EXERCISE =
Copy every line from the data below in which the string "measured" can be found.

##### RECORDED INFORMATION

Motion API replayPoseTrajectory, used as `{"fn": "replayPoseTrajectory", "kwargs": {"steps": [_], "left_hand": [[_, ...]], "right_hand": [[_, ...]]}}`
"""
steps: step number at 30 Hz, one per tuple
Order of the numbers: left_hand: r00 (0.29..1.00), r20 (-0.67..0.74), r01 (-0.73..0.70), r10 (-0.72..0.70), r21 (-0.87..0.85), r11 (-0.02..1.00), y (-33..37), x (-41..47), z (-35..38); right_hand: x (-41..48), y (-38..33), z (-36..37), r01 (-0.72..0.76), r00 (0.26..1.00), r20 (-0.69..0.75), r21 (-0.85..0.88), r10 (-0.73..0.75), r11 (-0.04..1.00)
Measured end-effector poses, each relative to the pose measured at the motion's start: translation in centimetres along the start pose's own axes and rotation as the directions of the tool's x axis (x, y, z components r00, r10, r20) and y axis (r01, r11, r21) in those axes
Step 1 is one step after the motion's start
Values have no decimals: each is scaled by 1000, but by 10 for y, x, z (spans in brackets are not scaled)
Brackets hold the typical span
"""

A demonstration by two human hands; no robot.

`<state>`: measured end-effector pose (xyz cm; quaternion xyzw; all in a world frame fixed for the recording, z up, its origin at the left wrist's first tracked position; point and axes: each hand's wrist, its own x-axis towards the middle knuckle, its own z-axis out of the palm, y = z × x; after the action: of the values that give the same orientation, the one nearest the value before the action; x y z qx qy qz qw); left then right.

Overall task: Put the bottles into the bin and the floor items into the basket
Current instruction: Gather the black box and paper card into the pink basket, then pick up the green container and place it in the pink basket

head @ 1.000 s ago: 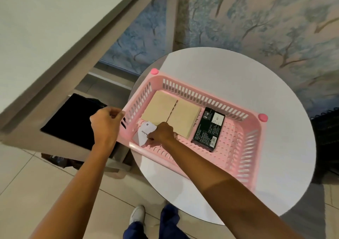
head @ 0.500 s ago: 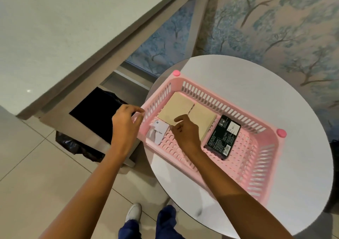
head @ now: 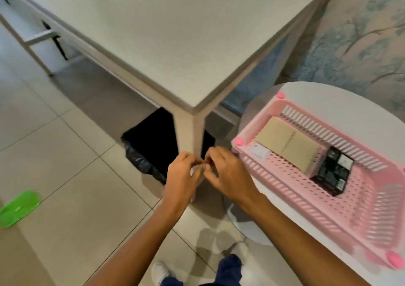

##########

PROBLEM SOLUTION =
Measured end-effector poses, each relative to the pose measured at the motion's start: translation in centimetres along the start pose's own axes and rotation as the directions of the tool's x axis (x, y, z components r00, r10, r20) and y axis (r01, r11, r21) in those axes
`<state>`: measured end-effector pose (xyz cm; quaternion xyzw; all in a world frame fixed for the recording, z up, its origin at the left wrist's first tracked position; point and axes: each hand's wrist, its own x-axis towards the middle knuckle, its own z-axis out of the palm, y = z × x; after the action: of the values that give the same orientation, the one nearest the value before the action; x y z qx qy qz qw); left then right.

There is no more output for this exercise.